VIDEO – L’impegno di Napolitano per un italiano in Lancia
Se sul fronte internazionale del WRC sembra ormai certo l’esordio della vettura con il francese Yohan Rossel, pilota di grande esperienza e già protagonista di numerose stagioni di vertice, in Italia la situazione appare orientata verso una scelta altrettanto significativa.
Luca Napolitano, amministratore delegato di Lancia, ha espresso con chiarezza e convinzione il desiderio di vedere un pilota italiano al volante della nuova Lancia Ypsilon HF Rally2. Intervistato dalla rivista TuttoRally, il CEO non ha nascosto l’intenzione di restituire al marchio un legame profondo con le sue radici sportive nazionali, riaffermando così la tradizione italiana che ha reso Lancia un nome leggendario nel mondo dei rally.
Se sul fronte internazionale del WRC sembra ormai certo l’esordio della vettura con il francese Yohan Bonato, pilota di grande esperienza e già protagonista di numerose stagioni di vertice, in Italia la situazione appare orientata verso una scelta altrettanto significativa ma dal forte valore simbolico: affidare la Ypsilon HF Rally2 ad Andrea Crugnola.
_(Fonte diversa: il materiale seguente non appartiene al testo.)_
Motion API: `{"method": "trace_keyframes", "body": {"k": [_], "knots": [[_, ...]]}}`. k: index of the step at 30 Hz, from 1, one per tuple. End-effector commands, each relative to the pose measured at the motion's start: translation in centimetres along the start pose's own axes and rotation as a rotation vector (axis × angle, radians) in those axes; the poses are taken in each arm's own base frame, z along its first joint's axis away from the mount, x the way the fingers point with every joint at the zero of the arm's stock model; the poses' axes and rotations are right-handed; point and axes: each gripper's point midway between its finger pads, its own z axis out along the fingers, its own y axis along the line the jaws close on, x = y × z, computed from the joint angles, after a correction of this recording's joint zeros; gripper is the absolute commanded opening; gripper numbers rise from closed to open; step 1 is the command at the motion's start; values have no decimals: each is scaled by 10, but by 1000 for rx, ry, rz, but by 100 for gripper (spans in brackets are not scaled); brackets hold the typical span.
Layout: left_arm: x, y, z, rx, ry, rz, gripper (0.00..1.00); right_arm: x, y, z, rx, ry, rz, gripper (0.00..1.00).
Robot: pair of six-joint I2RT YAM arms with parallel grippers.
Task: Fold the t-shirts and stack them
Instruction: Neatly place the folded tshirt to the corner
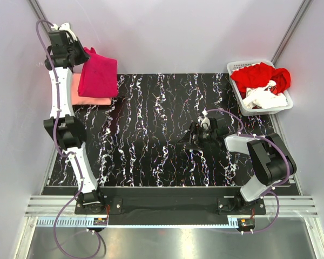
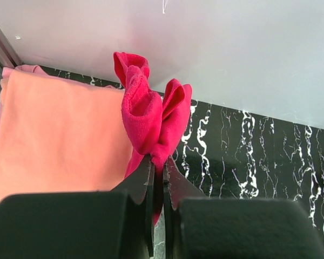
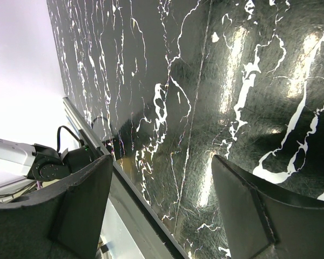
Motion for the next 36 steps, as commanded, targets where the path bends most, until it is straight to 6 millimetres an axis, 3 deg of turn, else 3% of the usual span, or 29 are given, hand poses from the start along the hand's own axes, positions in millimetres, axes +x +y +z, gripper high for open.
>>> {"method": "trace_keyframes", "body": {"k": [1, 12, 25, 30, 36], "knots": [[-32, -1, -4, 17, -108, 49, 5, -7, 7, 0, -38, -10, -22, 81], [-8, 34, 39, -42, -75, 83, 7, -8, 6, 1, -39, -7, -17, 81], [-35, 78, 57, -222, -210, 212, 9, -8, 5, 3, -42, -1, -5, 81], [-33, 101, 66, -320, -223, 247, 9, -8, 5, 4, -48, 4, -3, 81], [-53, 111, 64, -422, -311, 315, 14, -9, 5, 4, -54, 2, 2, 81]]}}
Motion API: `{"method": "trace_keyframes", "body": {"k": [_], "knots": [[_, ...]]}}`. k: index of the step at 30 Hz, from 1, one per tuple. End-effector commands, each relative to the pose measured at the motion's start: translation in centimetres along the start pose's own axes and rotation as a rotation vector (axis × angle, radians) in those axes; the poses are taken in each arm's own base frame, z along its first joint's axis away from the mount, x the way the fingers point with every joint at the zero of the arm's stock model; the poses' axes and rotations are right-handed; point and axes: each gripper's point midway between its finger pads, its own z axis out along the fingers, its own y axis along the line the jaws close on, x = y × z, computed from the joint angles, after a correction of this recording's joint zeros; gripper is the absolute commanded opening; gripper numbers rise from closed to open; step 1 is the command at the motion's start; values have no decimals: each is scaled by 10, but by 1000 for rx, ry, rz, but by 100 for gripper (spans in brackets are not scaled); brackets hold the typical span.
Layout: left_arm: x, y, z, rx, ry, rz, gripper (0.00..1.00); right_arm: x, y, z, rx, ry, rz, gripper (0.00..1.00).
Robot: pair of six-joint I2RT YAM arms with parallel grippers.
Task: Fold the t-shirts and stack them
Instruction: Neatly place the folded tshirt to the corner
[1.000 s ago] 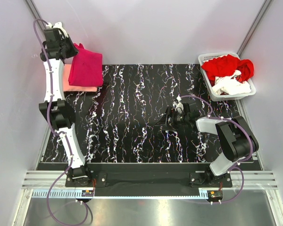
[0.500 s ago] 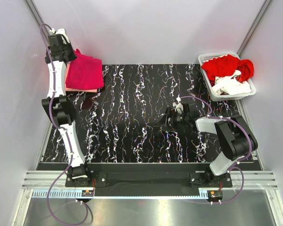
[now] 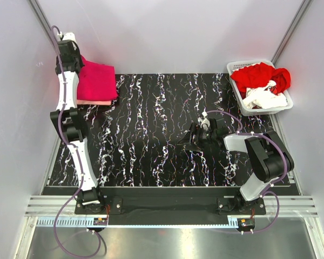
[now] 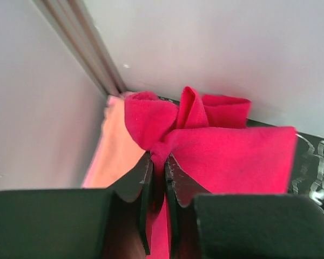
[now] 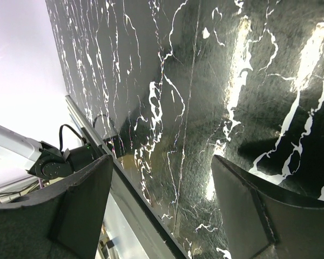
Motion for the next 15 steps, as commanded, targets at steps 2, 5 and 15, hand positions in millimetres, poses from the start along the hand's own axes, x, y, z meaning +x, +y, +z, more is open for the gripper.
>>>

Il campione varesino, già impegnato nei test con la vettura, rappresenterebbe infatti la figura ideale per il debutto nazionale del marchio, unendo velocità, esperienza e profonda conoscenza del Campionato Italiano Rally.
Napolitano ha precisato che una riunione decisiva si terrà già nel mese di novembre a Satory, la sede di Stellantis Motorsport, dove verranno definiti i dettagli relativi al programma sportivo di Lancia e alle scelte operative per la stagione 2026. Sarà in quell’occasione che verranno tracciate le linee definitive per la presenza ufficiale del marchio tanto nei rally italiani quanto nelle competizioni internazionali.
L’impegno dichiarato del CEO è chiaro: riportare Lancia a essere un punto di riferimento anche nel panorama tricolore, partendo da una base tecnica all’avanguardia e da un pilota capace di incarnare lo spirito e la passione che da sempre caratterizzano la storia sportiva del marchio. L’eventuale abbinamento tra Crugnola e la Ypsilon HF Rally2 avrebbe inoltre un valore strategico, offrendo un’immagine coerente con la rinascita del marchio, che punta a un equilibrio tra tradizione, italianità e competenza tecnica.
In attesa delle decisioni ufficiali, le parole di Napolitano confermano che Lancia non intende limitarsi a un ritorno simbolico nei rally, ma punta a un progetto solido e strutturato. La Ypsilon HF Rally2, attualmente in fase di test e sviluppo, sarà dunque non solo la portabandiera di una nuova fase tecnica, ma anche lo strumento per riaffermare l’identità sportiva di Lancia. E se davvero sarà Andrea Crugnola a guidarla nel Campionato Italiano, il cerchio sembrerà chiudersi nel segno della continuità tra passato glorioso e futuro ambizioso.